# Exercise details
In this exercise, retype exactly the lines from the start of the entries through the line bearing "Camera: 672 x", leaving every picture out.
START Supplied information
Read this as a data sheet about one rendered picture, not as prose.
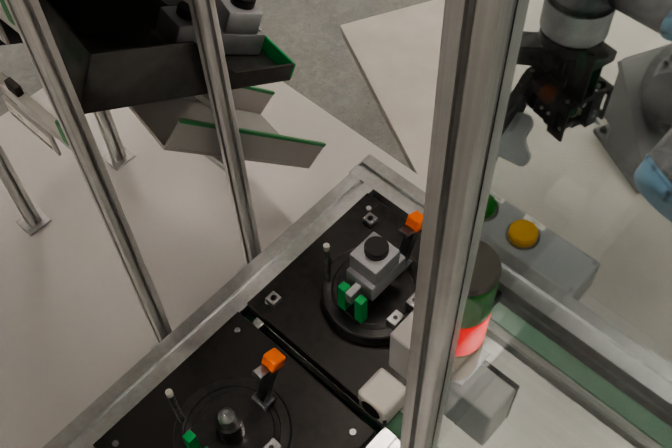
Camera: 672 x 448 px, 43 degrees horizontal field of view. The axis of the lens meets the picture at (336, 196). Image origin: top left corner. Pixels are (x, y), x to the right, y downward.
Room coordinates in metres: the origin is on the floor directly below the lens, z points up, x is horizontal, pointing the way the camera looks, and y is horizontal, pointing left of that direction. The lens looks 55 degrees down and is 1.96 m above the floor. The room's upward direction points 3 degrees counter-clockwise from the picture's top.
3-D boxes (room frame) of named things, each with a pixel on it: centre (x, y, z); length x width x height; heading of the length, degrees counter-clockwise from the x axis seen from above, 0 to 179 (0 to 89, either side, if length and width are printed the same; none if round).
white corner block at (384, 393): (0.40, -0.05, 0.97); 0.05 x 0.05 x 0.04; 45
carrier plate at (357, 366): (0.54, -0.05, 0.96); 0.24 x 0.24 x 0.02; 45
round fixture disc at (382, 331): (0.54, -0.05, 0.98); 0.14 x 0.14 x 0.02
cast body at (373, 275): (0.53, -0.04, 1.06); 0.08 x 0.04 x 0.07; 135
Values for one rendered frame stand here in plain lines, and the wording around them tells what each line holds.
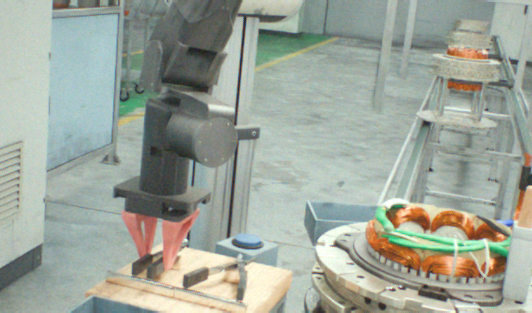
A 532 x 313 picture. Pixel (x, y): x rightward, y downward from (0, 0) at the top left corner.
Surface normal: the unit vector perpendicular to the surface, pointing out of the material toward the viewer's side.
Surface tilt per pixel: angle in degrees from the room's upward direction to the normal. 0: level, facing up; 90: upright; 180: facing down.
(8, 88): 90
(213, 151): 90
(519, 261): 90
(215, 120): 90
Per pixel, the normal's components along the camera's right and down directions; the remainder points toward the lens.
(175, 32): -0.73, -0.03
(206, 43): 0.47, 0.65
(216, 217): 0.62, 0.25
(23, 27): 0.97, 0.15
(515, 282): -0.27, 0.20
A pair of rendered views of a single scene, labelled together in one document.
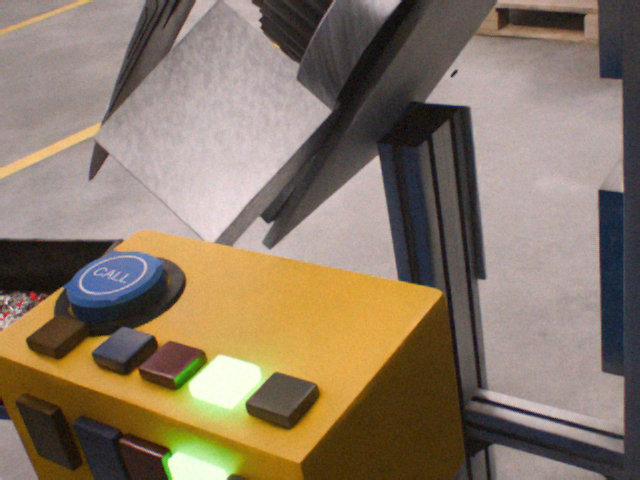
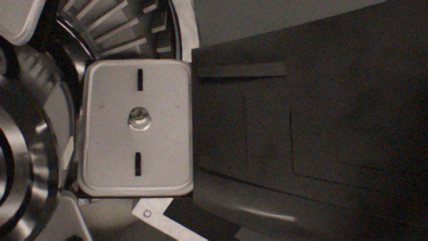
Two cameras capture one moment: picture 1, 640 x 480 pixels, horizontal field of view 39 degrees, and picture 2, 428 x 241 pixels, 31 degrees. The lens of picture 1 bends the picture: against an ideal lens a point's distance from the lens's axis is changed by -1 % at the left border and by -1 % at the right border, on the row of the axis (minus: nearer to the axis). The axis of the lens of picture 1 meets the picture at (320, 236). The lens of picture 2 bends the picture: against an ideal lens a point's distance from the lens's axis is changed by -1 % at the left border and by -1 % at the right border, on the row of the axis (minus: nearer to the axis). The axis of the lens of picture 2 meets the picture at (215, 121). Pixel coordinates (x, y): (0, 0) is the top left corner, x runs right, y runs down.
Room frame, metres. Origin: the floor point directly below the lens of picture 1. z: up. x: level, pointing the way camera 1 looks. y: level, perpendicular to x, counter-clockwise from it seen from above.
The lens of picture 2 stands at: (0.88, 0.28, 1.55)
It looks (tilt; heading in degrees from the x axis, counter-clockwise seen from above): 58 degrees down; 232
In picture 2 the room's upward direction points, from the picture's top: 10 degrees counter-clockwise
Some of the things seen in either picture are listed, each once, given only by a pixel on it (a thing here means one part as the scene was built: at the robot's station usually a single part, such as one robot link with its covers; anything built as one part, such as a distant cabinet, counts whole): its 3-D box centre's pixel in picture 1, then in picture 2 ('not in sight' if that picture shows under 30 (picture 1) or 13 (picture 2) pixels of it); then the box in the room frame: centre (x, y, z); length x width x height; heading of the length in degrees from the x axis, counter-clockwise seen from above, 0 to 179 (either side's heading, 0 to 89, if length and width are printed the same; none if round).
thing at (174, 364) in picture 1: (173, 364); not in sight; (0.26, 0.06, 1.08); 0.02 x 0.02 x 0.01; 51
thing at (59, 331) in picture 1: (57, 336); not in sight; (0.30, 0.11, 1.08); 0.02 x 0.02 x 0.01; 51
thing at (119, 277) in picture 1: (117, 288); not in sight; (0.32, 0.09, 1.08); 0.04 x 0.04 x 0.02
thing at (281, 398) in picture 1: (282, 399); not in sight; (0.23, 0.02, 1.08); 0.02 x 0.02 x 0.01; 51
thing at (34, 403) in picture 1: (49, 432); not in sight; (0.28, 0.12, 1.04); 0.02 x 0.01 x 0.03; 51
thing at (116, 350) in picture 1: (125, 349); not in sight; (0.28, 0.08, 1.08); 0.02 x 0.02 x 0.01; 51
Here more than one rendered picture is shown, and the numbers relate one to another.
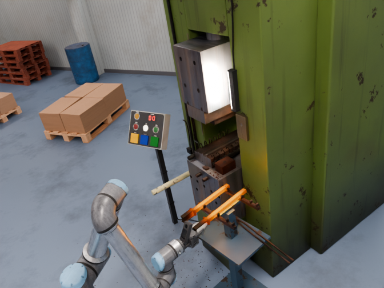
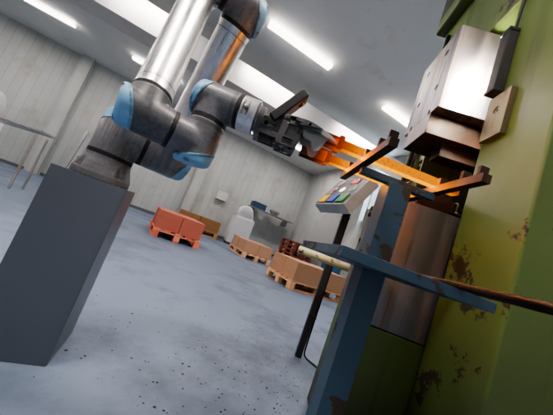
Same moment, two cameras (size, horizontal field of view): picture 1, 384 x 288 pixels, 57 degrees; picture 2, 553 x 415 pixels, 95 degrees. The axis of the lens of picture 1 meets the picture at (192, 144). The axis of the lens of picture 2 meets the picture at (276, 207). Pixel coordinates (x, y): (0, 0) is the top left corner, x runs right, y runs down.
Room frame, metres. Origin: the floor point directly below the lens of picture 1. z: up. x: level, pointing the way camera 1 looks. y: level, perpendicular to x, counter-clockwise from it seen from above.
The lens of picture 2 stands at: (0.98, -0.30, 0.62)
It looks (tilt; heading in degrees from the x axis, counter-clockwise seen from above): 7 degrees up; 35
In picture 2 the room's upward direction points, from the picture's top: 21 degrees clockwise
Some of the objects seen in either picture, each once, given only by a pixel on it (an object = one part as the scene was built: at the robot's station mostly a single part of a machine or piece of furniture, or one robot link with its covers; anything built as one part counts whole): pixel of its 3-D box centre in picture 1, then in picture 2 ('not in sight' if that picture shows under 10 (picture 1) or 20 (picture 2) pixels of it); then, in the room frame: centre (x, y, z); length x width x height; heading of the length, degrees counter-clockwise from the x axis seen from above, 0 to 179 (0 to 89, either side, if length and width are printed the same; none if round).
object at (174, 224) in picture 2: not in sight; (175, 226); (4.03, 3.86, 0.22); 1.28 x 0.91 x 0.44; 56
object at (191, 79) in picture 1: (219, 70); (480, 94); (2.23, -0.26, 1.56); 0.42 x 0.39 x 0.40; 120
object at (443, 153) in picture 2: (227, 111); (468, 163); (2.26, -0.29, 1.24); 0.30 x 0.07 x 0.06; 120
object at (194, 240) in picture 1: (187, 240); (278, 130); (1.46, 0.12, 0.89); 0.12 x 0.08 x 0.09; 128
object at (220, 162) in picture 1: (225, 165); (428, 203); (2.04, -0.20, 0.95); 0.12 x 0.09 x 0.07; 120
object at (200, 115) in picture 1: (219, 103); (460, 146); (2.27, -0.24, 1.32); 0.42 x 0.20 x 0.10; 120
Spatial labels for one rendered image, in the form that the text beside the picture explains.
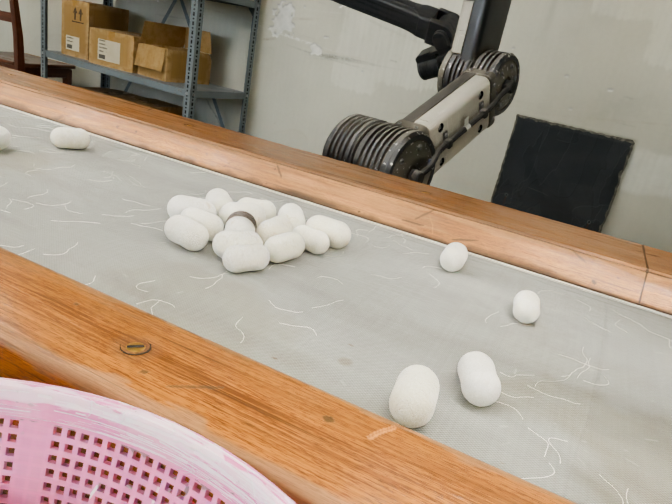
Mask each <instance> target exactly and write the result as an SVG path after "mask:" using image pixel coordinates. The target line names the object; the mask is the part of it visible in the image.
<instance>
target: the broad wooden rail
mask: <svg viewBox="0 0 672 504"><path fill-rule="evenodd" d="M0 105H3V106H6V107H10V108H13V109H16V110H19V111H22V112H25V113H29V114H32V115H35V116H38V117H41V118H45V119H48V120H51V121H54V122H57V123H60V124H64V125H67V126H70V127H73V128H80V129H83V130H85V131H86V132H89V133H92V134H95V135H99V136H102V137H105V138H108V139H111V140H114V141H118V142H121V143H124V144H127V145H130V146H134V147H137V148H140V149H143V150H146V151H149V152H153V153H156V154H159V155H162V156H165V157H169V158H172V159H175V160H178V161H181V162H184V163H188V164H191V165H194V166H197V167H200V168H203V169H207V170H210V171H213V172H216V173H219V174H223V175H226V176H229V177H232V178H235V179H238V180H242V181H245V182H248V183H251V184H254V185H258V186H261V187H264V188H267V189H270V190H273V191H277V192H280V193H283V194H286V195H289V196H293V197H296V198H299V199H302V200H305V201H308V202H312V203H315V204H318V205H321V206H324V207H327V208H331V209H334V210H337V211H340V212H343V213H347V214H350V215H353V216H356V217H359V218H362V219H366V220H369V221H372V222H375V223H378V224H382V225H385V226H388V227H391V228H394V229H397V230H401V231H404V232H407V233H410V234H413V235H416V236H420V237H423V238H426V239H429V240H432V241H436V242H439V243H442V244H445V245H449V244H450V243H453V242H458V243H461V244H463V245H464V246H465V247H466V248H467V251H468V252H471V253H474V254H477V255H480V256H483V257H486V258H490V259H493V260H496V261H499V262H502V263H505V264H509V265H512V266H515V267H518V268H521V269H525V270H528V271H531V272H534V273H537V274H540V275H544V276H547V277H550V278H553V279H556V280H560V281H563V282H566V283H569V284H572V285H575V286H579V287H582V288H585V289H588V290H591V291H595V292H598V293H601V294H604V295H607V296H610V297H614V298H617V299H620V300H623V301H626V302H629V303H633V304H636V305H639V306H642V307H645V308H649V309H652V310H655V311H658V312H661V313H664V314H668V315H671V316H672V253H670V252H666V251H663V250H659V249H656V248H652V247H648V246H645V245H641V244H638V243H634V242H630V241H627V240H623V239H620V238H616V237H613V236H609V235H605V234H602V233H598V232H595V231H591V230H587V229H584V228H580V227H577V226H573V225H570V224H566V223H562V222H559V221H555V220H552V219H548V218H544V217H541V216H537V215H534V214H530V213H527V212H523V211H519V210H516V209H512V208H509V207H505V206H501V205H498V204H494V203H491V202H487V201H483V200H480V199H476V198H473V197H469V196H466V195H462V194H458V193H455V192H451V191H448V190H444V189H440V188H437V187H433V186H430V185H426V184H423V183H419V182H415V181H412V180H408V179H405V178H401V177H397V176H394V175H390V174H387V173H383V172H380V171H376V170H372V169H369V168H365V167H362V166H358V165H354V164H351V163H347V162H344V161H340V160H336V159H333V158H329V157H326V156H322V155H319V154H315V153H311V152H308V151H304V150H300V149H296V148H292V147H289V146H286V145H283V144H279V143H276V142H272V141H268V140H265V139H261V138H258V137H254V136H250V135H247V134H243V133H240V132H236V131H233V130H229V129H225V128H222V127H218V126H215V125H211V124H207V123H204V122H200V121H197V120H193V119H190V118H186V117H182V116H179V115H175V114H172V113H168V112H164V111H161V110H157V109H154V108H150V107H146V106H143V105H139V104H136V103H132V102H129V101H125V100H121V99H118V98H114V97H111V96H107V95H103V94H100V93H96V92H93V91H89V90H86V89H82V88H78V87H75V86H71V85H68V84H64V83H60V82H57V81H53V80H50V79H46V78H43V77H39V76H35V75H32V74H28V73H25V72H21V71H17V70H14V69H10V68H7V67H3V66H0Z"/></svg>
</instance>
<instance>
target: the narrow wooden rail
mask: <svg viewBox="0 0 672 504"><path fill-rule="evenodd" d="M0 377H1V378H9V379H17V380H24V381H32V382H38V383H44V384H49V385H55V386H61V387H66V388H70V389H74V390H79V391H83V392H87V393H92V394H95V395H99V396H102V397H106V398H109V399H113V400H116V401H120V402H123V403H126V404H129V405H131V406H134V407H137V408H140V409H143V410H146V411H148V412H151V413H153V414H156V415H158V416H161V417H163V418H165V419H168V420H170V421H173V422H175V423H177V424H179V425H181V426H183V427H185V428H187V429H189V430H191V431H193V432H195V433H197V434H199V435H201V436H203V437H205V438H206V439H208V440H210V441H212V442H213V443H215V444H217V445H219V446H221V447H222V448H224V449H226V450H227V451H229V452H230V453H232V454H233V455H235V456H236V457H238V458H239V459H241V460H242V461H244V462H245V463H247V464H248V465H250V466H251V467H252V468H254V469H255V470H256V471H258V472H259V473H260V474H262V475H263V476H264V477H266V478H267V479H268V480H270V481H271V482H272V483H273V484H275V485H276V486H277V487H278V488H279V489H280V490H281V491H283V492H284V493H285V494H286V495H287V496H288V497H290V498H291V499H292V500H293V501H294V502H295V503H296V504H577V503H575V502H573V501H570V500H568V499H566V498H564V497H561V496H559V495H557V494H555V493H552V492H550V491H548V490H546V489H544V488H541V487H539V486H537V485H535V484H532V483H530V482H528V481H526V480H523V479H521V478H519V477H517V476H514V475H512V474H510V473H508V472H505V471H503V470H501V469H499V468H496V467H494V466H492V465H490V464H487V463H485V462H483V461H481V460H478V459H476V458H474V457H472V456H469V455H467V454H465V453H463V452H460V451H458V450H456V449H454V448H451V447H449V446H447V445H445V444H442V443H440V442H438V441H436V440H433V439H431V438H429V437H427V436H424V435H422V434H420V433H418V432H415V431H413V430H411V429H409V428H406V427H404V426H402V425H400V424H397V423H395V422H393V421H391V420H388V419H386V418H384V417H382V416H379V415H377V414H375V413H373V412H370V411H368V410H366V409H364V408H361V407H359V406H357V405H355V404H352V403H350V402H348V401H346V400H343V399H341V398H339V397H337V396H334V395H332V394H330V393H328V392H325V391H323V390H321V389H319V388H316V387H314V386H312V385H310V384H307V383H305V382H303V381H301V380H298V379H296V378H294V377H292V376H289V375H287V374H285V373H283V372H280V371H278V370H276V369H274V368H271V367H269V366H267V365H265V364H262V363H260V362H258V361H256V360H253V359H251V358H249V357H247V356H244V355H242V354H240V353H238V352H235V351H233V350H231V349H229V348H226V347H224V346H222V345H220V344H218V343H215V342H213V341H211V340H209V339H206V338H204V337H202V336H200V335H197V334H195V333H193V332H191V331H188V330H186V329H184V328H182V327H179V326H177V325H175V324H173V323H170V322H168V321H166V320H164V319H161V318H159V317H157V316H155V315H152V314H150V313H148V312H146V311H143V310H141V309H139V308H137V307H134V306H132V305H130V304H128V303H125V302H123V301H121V300H119V299H116V298H114V297H112V296H110V295H107V294H105V293H103V292H101V291H98V290H96V289H94V288H92V287H89V286H87V285H85V284H83V283H80V282H78V281H76V280H74V279H71V278H69V277H67V276H65V275H62V274H60V273H58V272H56V271H53V270H51V269H49V268H47V267H44V266H42V265H40V264H38V263H35V262H33V261H31V260H29V259H26V258H24V257H22V256H20V255H17V254H15V253H13V252H11V251H8V250H6V249H4V248H2V247H0Z"/></svg>
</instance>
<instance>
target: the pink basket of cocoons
mask: <svg viewBox="0 0 672 504"><path fill-rule="evenodd" d="M0 418H4V424H0V432H2V438H0V504H1V503H4V504H57V499H58V500H62V503H61V504H70V503H72V504H110V502H112V503H114V504H139V503H137V502H138V499H139V500H141V501H142V503H141V504H195V503H194V502H192V501H193V498H195V499H196V500H197V503H196V504H220V502H221V500H223V501H224V502H225V504H296V503H295V502H294V501H293V500H292V499H291V498H290V497H288V496H287V495H286V494H285V493H284V492H283V491H281V490H280V489H279V488H278V487H277V486H276V485H275V484H273V483H272V482H271V481H270V480H268V479H267V478H266V477H264V476H263V475H262V474H260V473H259V472H258V471H256V470H255V469H254V468H252V467H251V466H250V465H248V464H247V463H245V462H244V461H242V460H241V459H239V458H238V457H236V456H235V455H233V454H232V453H230V452H229V451H227V450H226V449H224V448H222V447H221V446H219V445H217V444H215V443H213V442H212V441H210V440H208V439H206V438H205V437H203V436H201V435H199V434H197V433H195V432H193V431H191V430H189V429H187V428H185V427H183V426H181V425H179V424H177V423H175V422H173V421H170V420H168V419H165V418H163V417H161V416H158V415H156V414H153V413H151V412H148V411H146V410H143V409H140V408H137V407H134V406H131V405H129V404H126V403H123V402H120V401H116V400H113V399H109V398H106V397H102V396H99V395H95V394H92V393H87V392H83V391H79V390H74V389H70V388H66V387H61V386H55V385H49V384H44V383H38V382H32V381H24V380H17V379H9V378H1V377H0ZM13 420H19V426H16V425H13ZM57 427H58V428H62V433H57V432H56V430H57ZM71 431H75V432H76V435H75V437H74V436H70V432H71ZM11 434H17V439H16V440H15V439H11ZM84 434H86V435H90V436H89V440H86V439H84ZM98 438H100V439H103V442H102V444H99V443H97V440H98ZM54 441H56V442H60V443H59V447H56V446H54ZM111 442H112V443H115V444H116V446H115V448H112V447H110V445H111ZM68 444H69V445H73V450H69V449H67V448H68ZM124 447H126V448H128V449H129V450H128V453H126V452H123V450H124ZM9 448H15V452H14V453H9ZM82 448H84V449H87V450H86V454H84V453H81V449H82ZM95 452H97V453H100V455H99V458H97V457H94V454H95ZM137 452H138V453H141V458H138V457H136V454H137ZM52 455H54V456H57V459H56V461H55V460H51V457H52ZM108 456H109V457H112V462H110V461H107V458H108ZM149 457H150V458H152V459H154V461H153V464H152V463H150V462H148V461H149ZM65 458H67V459H70V464H68V463H65ZM121 461H123V462H125V466H124V467H123V466H121V465H120V462H121ZM7 462H13V465H12V467H7ZM79 462H82V463H84V464H83V468H82V467H79V466H78V463H79ZM162 464H164V465H166V468H165V470H164V469H162V468H161V465H162ZM92 466H95V467H96V471H92V470H91V467H92ZM133 466H135V467H137V468H138V469H137V472H135V471H133V470H132V469H133ZM49 469H53V470H54V474H49ZM105 470H107V471H109V475H108V476H107V475H105V474H104V471H105ZM174 470H176V471H178V475H177V476H176V475H174V474H173V472H174ZM63 472H65V473H68V474H67V478H66V477H62V473H63ZM145 472H148V473H150V475H149V477H147V476H145ZM117 475H120V476H122V477H121V480H118V479H116V478H117ZM5 476H11V478H10V481H7V480H5ZM76 476H80V481H77V480H75V478H76ZM158 477H159V478H160V479H162V481H161V483H159V482H157V479H158ZM186 477H188V478H190V481H189V483H188V482H187V481H185V478H186ZM89 480H92V481H93V485H91V484H88V481H89ZM130 480H132V481H134V483H133V485H130V484H129V481H130ZM47 483H51V484H52V485H51V488H48V487H46V485H47ZM101 484H104V485H106V487H105V489H103V488H101ZM170 484H172V485H173V486H174V487H173V490H172V489H170V488H169V485H170ZM198 484H199V485H201V486H202V488H201V490H200V489H198V488H197V485H198ZM142 485H143V486H145V487H146V489H145V491H144V490H142V489H141V487H142ZM60 486H63V487H65V488H64V491H61V490H59V489H60ZM3 489H4V490H9V491H8V495H7V494H3ZM73 489H74V490H78V491H77V495H76V494H73V493H72V492H73ZM114 489H117V490H118V493H117V494H116V493H113V490H114ZM154 491H155V492H157V493H158V495H157V497H156V496H154V495H153V493H154ZM181 491H184V492H185V493H186V494H185V497H184V496H183V495H181ZM209 492H211V493H213V494H214V495H213V498H212V497H210V496H209ZM86 493H87V494H90V497H89V498H86V497H85V495H86ZM126 494H129V495H130V498H129V499H128V498H125V496H126ZM44 496H45V497H49V500H48V501H44ZM98 497H99V498H101V499H102V503H101V502H98ZM165 498H168V499H169V503H167V502H165Z"/></svg>
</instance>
END Supplied information
# Problem solution
Read this as a data sheet about one rendered picture, not as prose.
Camera: 672 x 448 px, 43 degrees horizontal field of view. The axis of the lens meets the picture at (336, 196). Image origin: top left corner. Pixels are (x, y), x to the right, y downward.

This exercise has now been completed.